Dr. Deepa Driver is a lecturer at the University of Reading in England, Vice President of the Haldane Socialist Lawyers Association in the United Kingdom, and Director of the Non-Governmental Organization Finance Watch. ANF talked with her about the isolation conditions of Kurdish People's Leader Abdullah Öcalan.

Mr. Abdullah Öcalan's detention conditions.

Dr. Driver said that "Mr. Abdullah Öcalan's detention conditions are not just emblematic of the failures of Turkey and the huge risks that face the people of Turkey; it also symbolizes the weakness of the Council of Europe countries in not being able to implement any of the safeguards required from Council of Europe countries in relation to human rights."

She added: "In particular, the extreme isolation of Mr. Ocalan, the incommunicado holding of Mr. Ocalan, shows that this kind of behavior can take place in plain sight. It's not merely happening; of course, Mr. Ocalan is being buried alive, and we don't know whether he is still at Imrali or elsewhere."

Driver continued: "Three years with no contact. This is also burying justice alongside, because what we are saying is that we, as human beings, are willing to let this happen to a great visionary, somebody who has written 60 books, 14 of which were written from prison, simply because another powerful state, whom we want to use in order to achieve the ends of powerful states, is doing so.

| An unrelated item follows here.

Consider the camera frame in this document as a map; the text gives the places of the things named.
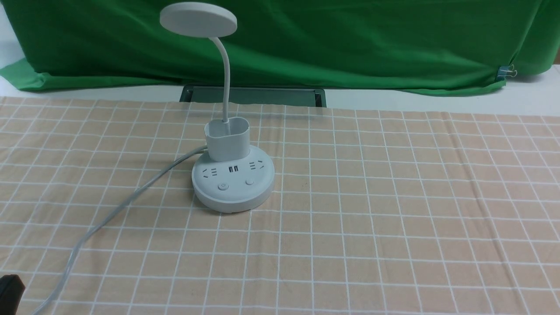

What we see right now is that we have a number of international institutions that are not fulfilling their mandate. There is a lot of talk, there is a lot of hot air, but there is not enough actual practice when it comes to doing the hard things that it takes to fulfill such a mandate. We might as well not have these bodies because then we could do as well as some other countries that we choose to comment about. Instead, we have these bodies, we pretend as though we care about justice, we pretend as though we care about human rights, and yet a man can be held for three years incommunicado. We all know about it, the Council of Europe knows about it, everybody makes statements about it; people come on TV, but what are they doing practically? What are these politicians doing, and why should we re-elect them in the upcoming European elections?”